→ What to produce:
Write out each line of the material below once more, exactly as it appears.

+ + +

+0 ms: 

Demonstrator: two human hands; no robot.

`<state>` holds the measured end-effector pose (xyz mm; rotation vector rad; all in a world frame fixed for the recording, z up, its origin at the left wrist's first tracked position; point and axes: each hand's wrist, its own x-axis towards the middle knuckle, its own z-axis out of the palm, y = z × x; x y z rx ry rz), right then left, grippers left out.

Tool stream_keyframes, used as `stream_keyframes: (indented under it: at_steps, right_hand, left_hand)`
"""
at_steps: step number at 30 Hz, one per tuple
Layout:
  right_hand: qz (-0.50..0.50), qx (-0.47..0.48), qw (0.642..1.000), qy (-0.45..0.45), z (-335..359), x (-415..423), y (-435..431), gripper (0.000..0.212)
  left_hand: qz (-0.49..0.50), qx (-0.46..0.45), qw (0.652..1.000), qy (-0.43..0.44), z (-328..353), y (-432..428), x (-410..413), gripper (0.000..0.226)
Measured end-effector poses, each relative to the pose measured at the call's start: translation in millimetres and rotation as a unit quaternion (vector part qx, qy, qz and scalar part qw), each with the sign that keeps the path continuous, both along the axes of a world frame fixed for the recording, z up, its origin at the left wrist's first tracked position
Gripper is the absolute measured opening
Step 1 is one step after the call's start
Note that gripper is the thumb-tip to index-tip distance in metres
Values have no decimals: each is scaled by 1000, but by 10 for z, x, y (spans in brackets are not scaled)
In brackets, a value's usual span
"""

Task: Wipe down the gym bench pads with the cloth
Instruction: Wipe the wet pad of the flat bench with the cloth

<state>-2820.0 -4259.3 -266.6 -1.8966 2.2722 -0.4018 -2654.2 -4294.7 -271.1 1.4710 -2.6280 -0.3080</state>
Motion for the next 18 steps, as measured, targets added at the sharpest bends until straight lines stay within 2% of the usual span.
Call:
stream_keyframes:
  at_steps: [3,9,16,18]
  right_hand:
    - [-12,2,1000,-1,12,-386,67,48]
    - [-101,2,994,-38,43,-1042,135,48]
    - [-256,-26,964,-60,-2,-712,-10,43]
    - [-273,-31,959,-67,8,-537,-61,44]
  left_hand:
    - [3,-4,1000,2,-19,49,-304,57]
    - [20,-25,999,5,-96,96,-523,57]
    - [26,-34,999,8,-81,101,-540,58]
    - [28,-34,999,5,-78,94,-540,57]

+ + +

→ Result for this exercise:
+0 ms: 

Demonstrator: two human hands; no robot.

`<state>` holds the measured end-effector pose (xyz mm; rotation vector rad; all in a world frame fixed for the recording, z up, its origin at the left wrist's first tracked position; point and axes: each hand's wrist, its own x-axis towards the middle knuckle, its own z-axis out of the palm, y = z × x; x y z rx ry rz), right then left, grippers left out.

Tool stream_keyframes, used as `stream_keyframes: (indented under it: at_steps, right_hand, left_hand)`
"""
at_steps: step number at 30 Hz, one per tuple
Layout:
  right_hand: qz (-0.50..0.50), qx (-0.47..0.48), qw (0.642..1.000), qy (-0.45..0.45), z (-335..359), x (-415..423), y (-435..431), gripper (0.000..0.212)
  left_hand: qz (-0.49..0.50), qx (-0.46..0.45), qw (0.652..1.000), qy (-0.43..0.44), z (-328..353), y (-432..428), x (-410..413), gripper (0.000..0.226)
Measured end-effector poses, each relative to the pose measured at the call's start: translation in millimetres and rotation as a unit quaternion (vector part qx, qy, qz and scalar part qw), each with the sign that keeps the path continuous, both along the axes of a world frame fixed for the recording, z up, its origin at the left wrist's first tracked position
Gripper is the absolute measured opening
Step 1 is one step after the call's start
Note that gripper is the thumb-tip to index-tip distance in metres
Values have no decimals: each is scaled by 1000, but by 10 for z, x, y (spans in brackets are not scaled)
In brackets, a value's usual span
"""

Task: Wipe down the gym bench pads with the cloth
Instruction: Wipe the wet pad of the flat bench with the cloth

<state>-2820.0 -4259.3 -266.6 -1.8966 2.2722 -0.4018 -2654.2 -4294.7 -271.1 1.4710 -2.6280 -0.3080</state>
Motion for the next 18 steps, as measured, targets added at the sharpest bends until straight lines stay within 2% of the usual span.
Call:
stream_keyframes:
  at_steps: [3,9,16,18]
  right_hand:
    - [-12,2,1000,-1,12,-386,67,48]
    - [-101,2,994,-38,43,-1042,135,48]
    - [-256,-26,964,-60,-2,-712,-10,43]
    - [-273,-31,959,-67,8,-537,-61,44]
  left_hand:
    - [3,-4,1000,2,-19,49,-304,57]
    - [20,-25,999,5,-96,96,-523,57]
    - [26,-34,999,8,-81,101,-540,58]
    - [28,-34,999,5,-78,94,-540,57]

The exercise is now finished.